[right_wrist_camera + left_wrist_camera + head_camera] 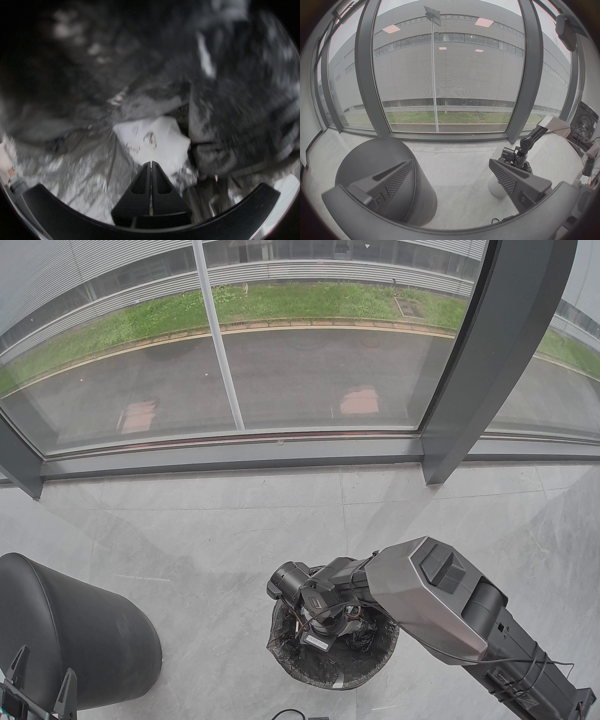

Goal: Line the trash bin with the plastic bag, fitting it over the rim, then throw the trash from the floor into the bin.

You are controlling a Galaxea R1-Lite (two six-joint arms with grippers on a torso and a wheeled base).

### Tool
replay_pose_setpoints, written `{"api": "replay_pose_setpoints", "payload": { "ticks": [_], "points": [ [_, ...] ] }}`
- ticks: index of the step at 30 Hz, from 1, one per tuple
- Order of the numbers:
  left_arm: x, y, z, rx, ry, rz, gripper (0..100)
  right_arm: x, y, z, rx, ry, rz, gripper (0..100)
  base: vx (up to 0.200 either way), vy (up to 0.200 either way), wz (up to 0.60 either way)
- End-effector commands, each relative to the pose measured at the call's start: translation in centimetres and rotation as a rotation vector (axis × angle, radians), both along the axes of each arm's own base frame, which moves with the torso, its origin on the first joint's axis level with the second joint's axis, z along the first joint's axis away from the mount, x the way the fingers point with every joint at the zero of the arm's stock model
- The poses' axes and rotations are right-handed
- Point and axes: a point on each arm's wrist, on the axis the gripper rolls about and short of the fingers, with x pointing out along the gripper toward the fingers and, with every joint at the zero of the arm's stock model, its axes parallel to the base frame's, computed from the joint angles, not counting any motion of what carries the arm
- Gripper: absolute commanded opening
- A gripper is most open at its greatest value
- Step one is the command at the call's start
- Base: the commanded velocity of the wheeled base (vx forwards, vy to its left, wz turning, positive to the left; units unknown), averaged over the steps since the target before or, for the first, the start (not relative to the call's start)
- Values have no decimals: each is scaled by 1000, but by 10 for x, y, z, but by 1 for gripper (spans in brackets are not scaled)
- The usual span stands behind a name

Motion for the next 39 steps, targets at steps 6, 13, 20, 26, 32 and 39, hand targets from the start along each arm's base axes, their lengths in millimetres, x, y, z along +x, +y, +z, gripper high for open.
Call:
{"api": "replay_pose_setpoints", "payload": {
  "ticks": [6, 13, 20, 26, 32, 39],
  "points": [
    [0, 0, -5, 0, 2, 0, 100, -27, -4, 90, -73, -17, 46, 0, 0, 0, 0],
    [0, 0, -5, -6, 3, 3, 100, -37, -6, 135, -67, -120, 40, 0, 0, 0, 0],
    [0, 0, -5, -10, 1, 14, 100, -73, -19, 207, -66, -215, 27, 0, 0, 0, 0],
    [0, 0, -5, 9, 4, 8, 100, -123, -45, 277, -167, -390, 34, 0, 0, 0, 0],
    [0, 0, -5, 12, 2, 6, 100, -167, -68, 331, -110, -534, 41, 0, 0, 0, 0],
    [0, 0, -5, 9, 1, 6, 100, -208, -119, 387, 44, -622, 33, 0, 0, 0, 0]
  ]
}}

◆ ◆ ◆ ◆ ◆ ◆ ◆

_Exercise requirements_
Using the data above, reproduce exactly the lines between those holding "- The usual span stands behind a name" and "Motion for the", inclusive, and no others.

_Solution below_
- The usual span stands behind a name

Motion for the next 39 steps, targets at steps 6, 13, 20, 26, 32 and 39, hand targets from the start along each arm's base axes, their lengths in millimetres, x, y, z along +x, +y, +z, gripper high for open.

This concludes the response.